Ray Kroc didn't start McDonald's (MCD), but he recognized a winner when he saw one. Kroc was a paper cup and milkshake machine salesman who was so impressed by the McDonald brothers' restaurant he called upon one day, that he dropped everything (much to the dismay of his risk-averse wife, who thus got dropped in turn) to build the company more or less into what it is today. He shares his story in his book Grinding It Out.
Kroc is one of those guys who shows that you're never too old to be an entrepreneur. He was 52 when he started his McDonald's gig, and he kept at it for another 20 years as the company took the country by storm.
Kroc's stint can be characterized by a massive expansionary policy (he would have fit right in at today's Federal Reserve!) and a relentless focus on process. For example, he spent a great deal of time making sure the fries in his first new Macdonald's tasted exactly as they did in the original store. He established an R&D department and a training school for franchisees. Both of these may be considered the norm/essential for franchisors today, but back in the 1960's this was innovative stuff.

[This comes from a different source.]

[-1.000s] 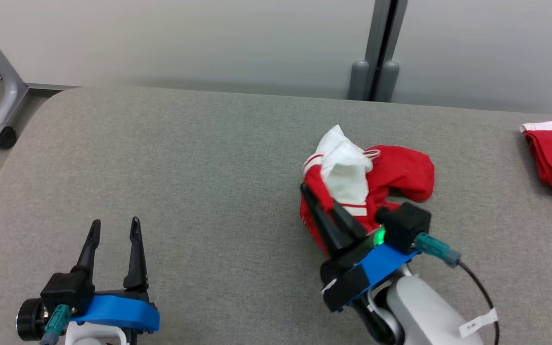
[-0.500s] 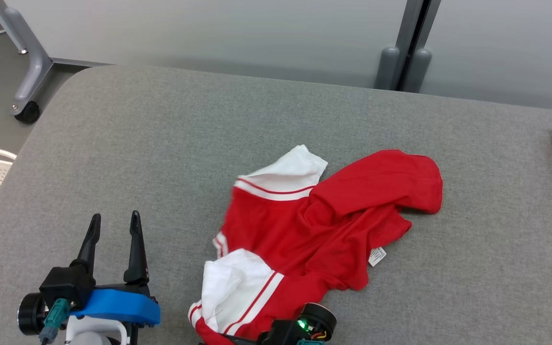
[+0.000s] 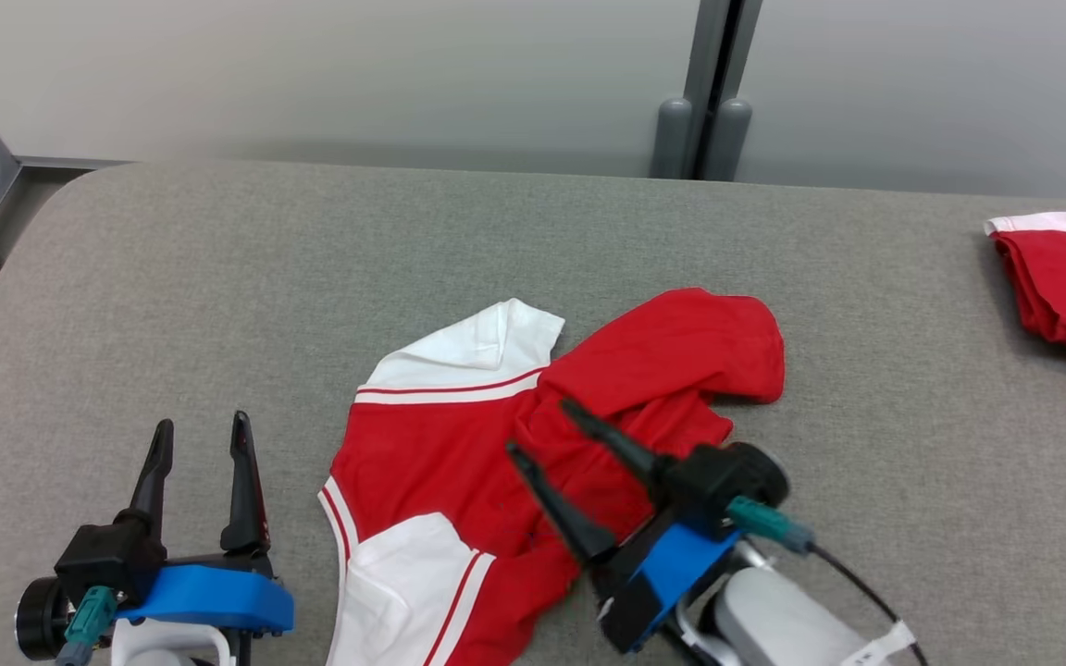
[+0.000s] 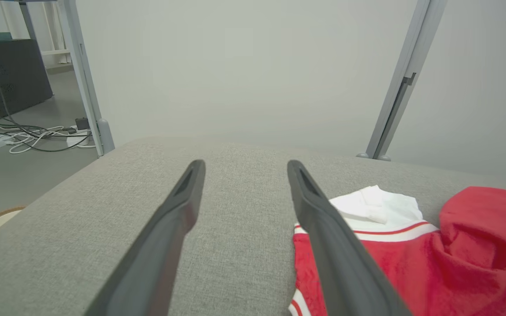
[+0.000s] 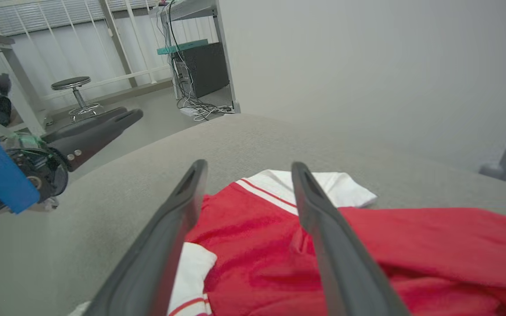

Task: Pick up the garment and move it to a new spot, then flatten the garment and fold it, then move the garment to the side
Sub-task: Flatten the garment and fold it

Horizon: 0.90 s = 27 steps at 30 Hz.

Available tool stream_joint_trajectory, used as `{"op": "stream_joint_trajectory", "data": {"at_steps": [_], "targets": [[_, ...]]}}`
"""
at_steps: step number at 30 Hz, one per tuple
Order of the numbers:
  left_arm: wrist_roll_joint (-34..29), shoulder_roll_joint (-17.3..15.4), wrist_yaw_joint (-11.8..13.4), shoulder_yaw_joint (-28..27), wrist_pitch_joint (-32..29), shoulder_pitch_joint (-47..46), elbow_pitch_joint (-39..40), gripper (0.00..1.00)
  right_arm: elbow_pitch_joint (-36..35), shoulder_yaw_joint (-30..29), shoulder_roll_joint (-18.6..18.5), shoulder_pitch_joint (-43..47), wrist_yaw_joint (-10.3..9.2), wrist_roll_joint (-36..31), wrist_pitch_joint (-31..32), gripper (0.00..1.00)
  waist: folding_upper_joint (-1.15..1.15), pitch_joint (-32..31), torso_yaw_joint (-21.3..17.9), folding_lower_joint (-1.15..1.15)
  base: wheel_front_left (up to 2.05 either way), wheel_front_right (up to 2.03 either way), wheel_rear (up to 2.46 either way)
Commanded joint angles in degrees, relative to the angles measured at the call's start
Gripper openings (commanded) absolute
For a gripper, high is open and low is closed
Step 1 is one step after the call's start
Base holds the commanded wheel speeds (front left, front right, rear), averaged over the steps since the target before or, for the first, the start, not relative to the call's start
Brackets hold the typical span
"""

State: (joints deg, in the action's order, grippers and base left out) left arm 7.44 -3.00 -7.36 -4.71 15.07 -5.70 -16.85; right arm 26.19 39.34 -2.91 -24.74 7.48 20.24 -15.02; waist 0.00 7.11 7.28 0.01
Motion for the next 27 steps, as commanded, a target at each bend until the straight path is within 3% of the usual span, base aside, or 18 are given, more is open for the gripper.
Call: {"op": "stream_joint_trajectory", "data": {"at_steps": [1,7,13,18,27], "targets": [[-0.39,0.04,0.11,-0.05,0.13,0.62,0.12,1.00,-0.56,-1.43,-0.52,1.37,0.03,-0.74,-0.20,1.00,0.00,-0.37,-0.52,-0.01,0.00,0.00,0.00],[-0.67,-0.45,0.02,-1.10,0.13,1.40,0.16,1.00,-6.75,-19.03,-1.13,8.78,0.03,-7.82,-0.19,1.00,0.00,-0.98,-2.36,-0.01,0.00,0.00,0.00],[-1.07,-0.48,-0.04,-0.95,0.13,1.70,0.30,1.00,-10.65,-29.70,-0.49,16.56,0.03,-12.63,-0.20,1.00,0.00,-1.09,-3.18,-0.01,0.00,0.00,0.00],[-1.16,-0.76,-0.10,-0.81,0.13,1.27,-0.13,1.00,-11.23,-32.65,-0.02,20.80,0.03,-12.78,-0.20,1.00,0.00,-0.76,-3.41,-0.01,0.00,0.00,0.00],[-1.63,-2.46,-0.16,0.10,0.13,-1.34,-2.12,1.00,-10.77,-31.07,-0.01,19.40,0.03,-10.65,-0.20,1.00,0.00,-0.27,-4.75,-0.01,0.00,0.00,0.00]]}}
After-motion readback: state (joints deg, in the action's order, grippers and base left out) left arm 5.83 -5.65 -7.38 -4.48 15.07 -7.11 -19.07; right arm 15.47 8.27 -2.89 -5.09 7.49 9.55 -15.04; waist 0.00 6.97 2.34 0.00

Usually, I'm bored stiff when entrepreneurs discuss their personal lives: we get it, you couldn't have done shit without the support of your wife. But Kroc's story is rather fascinating. His first wife just wasn't supportive enough of his business endeavours, so that didn't work out. His third wife was someone he propositioned while she was still married to her previous husband, a McDonald's franchisee! Kroc makes no apologies for this behaviour, his attitude being: when it's right it's right.